• HOW TO COMPLETE THIS TASK: Every entry must be duplicated precisely as written.

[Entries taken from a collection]
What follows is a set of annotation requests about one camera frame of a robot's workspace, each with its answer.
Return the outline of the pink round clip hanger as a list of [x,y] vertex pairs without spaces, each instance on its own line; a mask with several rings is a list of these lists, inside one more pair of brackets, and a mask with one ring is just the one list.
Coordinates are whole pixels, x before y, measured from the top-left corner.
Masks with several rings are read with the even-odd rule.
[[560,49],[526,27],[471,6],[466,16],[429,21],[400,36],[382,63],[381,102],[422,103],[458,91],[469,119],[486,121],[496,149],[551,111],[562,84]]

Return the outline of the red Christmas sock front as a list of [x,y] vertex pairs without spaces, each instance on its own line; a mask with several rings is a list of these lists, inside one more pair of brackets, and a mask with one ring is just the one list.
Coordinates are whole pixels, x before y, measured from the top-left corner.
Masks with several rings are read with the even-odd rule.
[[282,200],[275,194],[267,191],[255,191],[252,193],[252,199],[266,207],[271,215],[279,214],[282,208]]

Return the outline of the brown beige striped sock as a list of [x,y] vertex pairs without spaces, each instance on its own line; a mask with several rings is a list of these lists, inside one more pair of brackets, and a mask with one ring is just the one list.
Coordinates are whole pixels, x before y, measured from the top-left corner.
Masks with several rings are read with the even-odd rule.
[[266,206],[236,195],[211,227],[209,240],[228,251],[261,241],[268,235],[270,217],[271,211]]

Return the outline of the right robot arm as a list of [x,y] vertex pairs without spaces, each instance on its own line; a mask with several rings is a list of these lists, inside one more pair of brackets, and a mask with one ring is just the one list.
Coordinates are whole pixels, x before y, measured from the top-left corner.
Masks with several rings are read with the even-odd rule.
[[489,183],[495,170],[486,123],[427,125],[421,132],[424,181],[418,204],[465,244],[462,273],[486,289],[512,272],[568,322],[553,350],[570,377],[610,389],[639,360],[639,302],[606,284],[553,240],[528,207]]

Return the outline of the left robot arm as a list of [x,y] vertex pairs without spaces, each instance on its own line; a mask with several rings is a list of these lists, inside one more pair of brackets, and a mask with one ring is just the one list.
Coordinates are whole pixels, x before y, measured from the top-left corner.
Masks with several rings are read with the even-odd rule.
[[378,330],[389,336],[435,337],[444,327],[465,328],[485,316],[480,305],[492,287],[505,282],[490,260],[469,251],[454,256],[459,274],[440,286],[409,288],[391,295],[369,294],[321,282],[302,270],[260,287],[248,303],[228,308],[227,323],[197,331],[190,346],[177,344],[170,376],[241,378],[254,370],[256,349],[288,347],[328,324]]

• REPLY TO THE TASK:
What follows is a set of annotation requests about one camera frame of a robot's workspace, each with its answer.
Return the outline of the pink round clip hanger as a list of [x,y] vertex pairs without spaces, each instance on its own line; a mask with several rings is a list of these lists, inside one more pair of brackets, and a mask with one ring is just the one list.
Coordinates are whole pixels, x before y, measured from the top-left corner.
Masks with several rings are read with the even-odd rule.
[[560,49],[526,27],[471,6],[466,16],[429,21],[400,36],[382,63],[381,102],[422,103],[458,91],[469,119],[486,121],[496,149],[551,111],[562,84]]

Return the outline of the red Christmas sock front as a list of [x,y] vertex pairs without spaces, each instance on its own line; a mask with several rings is a list of these lists, inside one more pair of brackets, and a mask with one ring is just the one list.
Coordinates are whole pixels, x before y, measured from the top-left corner.
Masks with several rings are read with the even-odd rule.
[[282,200],[275,194],[267,191],[255,191],[252,193],[252,199],[266,207],[271,215],[279,214],[282,208]]

Return the outline of the brown beige striped sock as a list of [x,y] vertex pairs without spaces, each instance on its own line; a mask with several rings is a list of these lists, inside one more pair of brackets, and a mask with one ring is just the one list.
Coordinates are whole pixels, x before y, measured from the top-left corner.
Masks with several rings are read with the even-odd rule.
[[266,206],[236,195],[211,227],[209,240],[228,251],[261,241],[268,235],[270,217],[271,211]]

Return the outline of the right robot arm as a list of [x,y] vertex pairs without spaces, each instance on its own line; a mask with several rings is a list of these lists, inside one more pair of brackets, and a mask with one ring is just the one list.
Coordinates are whole pixels, x before y, measured from the top-left corner.
Masks with several rings are read with the even-odd rule.
[[489,183],[495,170],[486,123],[427,125],[421,132],[424,181],[418,204],[465,244],[462,273],[486,289],[512,272],[568,322],[553,350],[570,377],[610,389],[639,360],[639,302],[606,284],[553,240],[528,207]]

Return the outline of the left robot arm as a list of [x,y] vertex pairs without spaces, each instance on its own line; a mask with several rings is a list of these lists, inside one more pair of brackets, and a mask with one ring is just the one list.
Coordinates are whole pixels, x before y, measured from the top-left corner.
Masks with several rings are read with the even-odd rule.
[[378,330],[389,336],[435,337],[444,327],[465,328],[485,316],[480,305],[492,287],[505,282],[490,260],[469,251],[454,256],[459,274],[440,286],[409,288],[391,295],[369,294],[321,282],[302,270],[260,287],[248,303],[228,308],[227,323],[197,331],[190,346],[177,344],[170,376],[241,378],[254,370],[256,349],[288,347],[328,324]]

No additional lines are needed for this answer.